Actor: Charlton Heston, Claude Akins, James Franciscus, Kim Hunter, Roddy McDowall
Director: David Comtois, Don Taylor, Franklin J. Schaffner, J. Lee Thompson, Kevin Burns
Brand: Fox
Writer: David Comtois
Writer: Brian Anthony
DVD: Region Code 1
Audio: English (Subtitled); Spanish (Subtitled); English (Original Language), Dolby Digital 5.1
Format: AC-3, Box set, Closed-captioned, Color, Dolby, DVD, NTSC, THX, Widescreen
Picture Format: 1.33:1
Running Time: 605 minutes
DVD Release Date: 2006-03-28
Audience Rating: G (General Audience)
Studio: 20th Century Fox

Movie Reviews of Planet of the Apes: The Legacy Collection (Planet of the Apes / Beneath the / Escape from the / Conquest of the / Battle for the)
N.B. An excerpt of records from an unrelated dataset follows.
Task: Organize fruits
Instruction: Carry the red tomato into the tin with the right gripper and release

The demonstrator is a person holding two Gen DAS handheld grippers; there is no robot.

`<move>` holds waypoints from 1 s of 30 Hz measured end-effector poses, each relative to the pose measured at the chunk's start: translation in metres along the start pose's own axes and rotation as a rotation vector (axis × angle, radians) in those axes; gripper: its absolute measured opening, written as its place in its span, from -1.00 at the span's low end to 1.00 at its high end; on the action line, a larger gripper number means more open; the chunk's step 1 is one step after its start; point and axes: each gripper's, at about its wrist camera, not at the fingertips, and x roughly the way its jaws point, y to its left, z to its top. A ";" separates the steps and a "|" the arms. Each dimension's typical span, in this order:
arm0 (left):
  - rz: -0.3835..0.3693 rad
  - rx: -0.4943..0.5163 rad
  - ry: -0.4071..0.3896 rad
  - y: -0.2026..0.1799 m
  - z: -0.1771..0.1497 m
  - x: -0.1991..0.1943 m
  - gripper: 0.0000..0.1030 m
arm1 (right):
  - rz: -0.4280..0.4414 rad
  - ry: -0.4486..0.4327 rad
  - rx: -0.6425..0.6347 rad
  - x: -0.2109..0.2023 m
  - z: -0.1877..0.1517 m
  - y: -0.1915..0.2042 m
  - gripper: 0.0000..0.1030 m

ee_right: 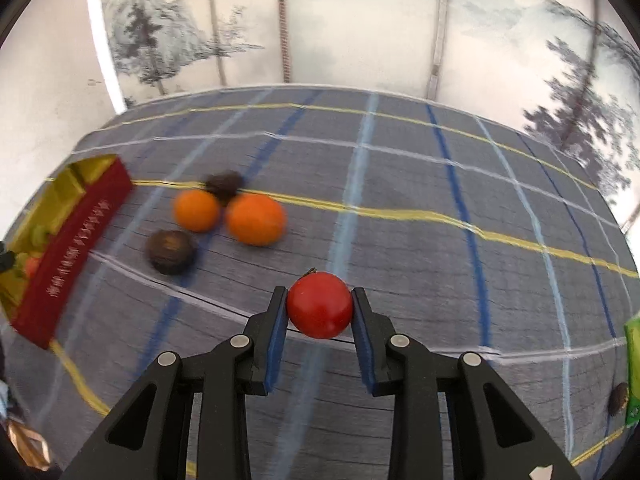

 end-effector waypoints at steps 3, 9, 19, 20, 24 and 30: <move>0.006 -0.021 -0.009 0.007 -0.002 -0.005 0.44 | 0.058 -0.013 -0.039 -0.005 0.008 0.025 -0.44; 0.042 -0.073 -0.043 0.027 -0.005 -0.018 0.44 | 0.204 -0.026 -0.119 -0.013 0.024 0.082 -0.44; 0.112 -0.137 -0.024 0.065 -0.016 -0.029 0.44 | 0.361 -0.027 -0.267 -0.006 0.044 0.186 -0.44; 0.122 -0.143 -0.020 0.068 -0.018 -0.029 0.45 | 0.370 -0.023 -0.283 -0.002 0.046 0.197 -0.44; 0.147 -0.165 0.005 0.080 -0.025 -0.027 0.45 | 0.394 -0.008 -0.320 0.007 0.046 0.222 -0.44; 0.160 -0.192 0.022 0.092 -0.030 -0.023 0.45 | 0.386 0.025 -0.357 0.023 0.046 0.248 -0.44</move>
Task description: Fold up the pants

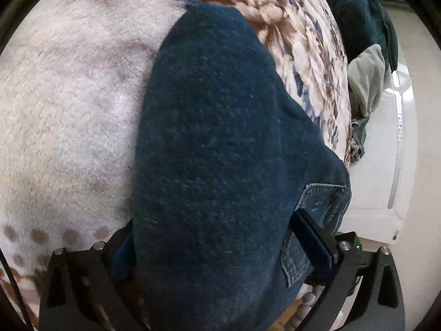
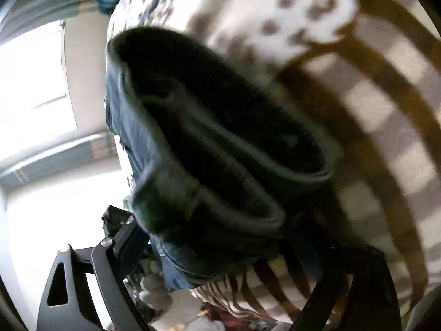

Movie Review: THE TALE OF A MISSING LINK FROM INDIANA
Summary: 5 Stars

THE TALE OF A MISSING LINK
FROM INDIANA

An analytical review of the five films known as THE PLANET OF THE APES

By Charles E.J. Moulton



Science Fiction has many supporters and we all know how people of all generations and all eras have flocked to hear about dragons and spaceships, strange creatures ruling topsy-turvy worlds.
Let us be honest, today these fans can be categorized into three groups. There are those who dress up in the clothes of their idols, speak their language and collect their items. They attend the congregations and sing the songs. Then there are those who see everything to do with it as pure entertainment, merely loosy-goosy popcorn-fun below all Shakespearian tradition. Between the two lies a group who would gladly consider themselves analytical. Their chief characteristic is looking at the real background of the piece and are beyond dressing up as Darth Vader or a Klingon. They probe into the story like a gold miner looking for a treasure.
Many films are there for entertainment, but within that entertainment one can find a very solid message intact. Some films throw the message in your face with a bang and with some stories you have to look for the message with a magnifying glass.
The original five Planet of the Apes-Films (dating from 1968 to 1973) are works where the message sometimes is so evident that it hurts. The dialogue is sometimes so strikingly a parody of all things human that it is impressive. All things civilized and racist seem imbedded within it in litmus paper and it is a wonder that the movies are not discussed at sociological seminars.
Current civilization is taught that dressing up is for fun and certainly anyone who dresses up as a monkey is not to be taken all too seriously. In one sentence: these people are wrong!
A rough outline of the story shows us this:
In the story, human astronauts from 1972 are frozen through deep space to arrive in the year 3955 on a planet ruled by monkeys. Only one survives, Taylor.
After torture and persecution he discovers that he is back home on Earth and the apes have simply taken over Earth after a nuclear catastrophe.
There are human survivors of this holocaust and they have worshipped the ultimate bomb for millennia. Taylor is witness to how the monkeys invade their underground city and ultimately destroy Earth by exploding the ultimate bomb.
Three apes escape in Taylor ship, arriving back in 1972 and find they are being treated the same way as Taylor was back home, only worse for it comes with intrigue. The one ape is pregnant and by fooling the police, she manages to rescue the baby, who grows up to start a revolt to found the Planet of the Apes.
The story is a vicious circle: A travels to B and creates havoc, which sets off a time warp that sends off A to B again. It is probably the most famous one in films. Had not Taylor decided to travel into the future, the apes would never have been able to travel to the past to found the future that Taylor discovered.
Ultimately, the proverbial dog chases his own tail until we sit there, blubbering and cooing like, well, a monkey in a tree.
But what does all this mean? It means that Man (in reality and fiction) ultimately works against himself. He discovers something that he ultimately destroys. He won't listen to truth because he is too caught up in his own desires and lack of honesty to admit that he has done things wrong.
To put this bluntly, he cannot let go of his own past mistakes. He regrets them so much that he lives not to better himself but to try to better his mistakes. If he could let them go, he would never have to fight the foes that arose from this action in the first place.
Some interesting dialogue from the film proves my point and how it is put across in a twisted manner. Take, for instance, the Gorilla General's word in the second film. Centuries of slavery ring in his words:

"I am not saying that man is bad just because his skin is White. I am saying that the only good Human is a dead Human."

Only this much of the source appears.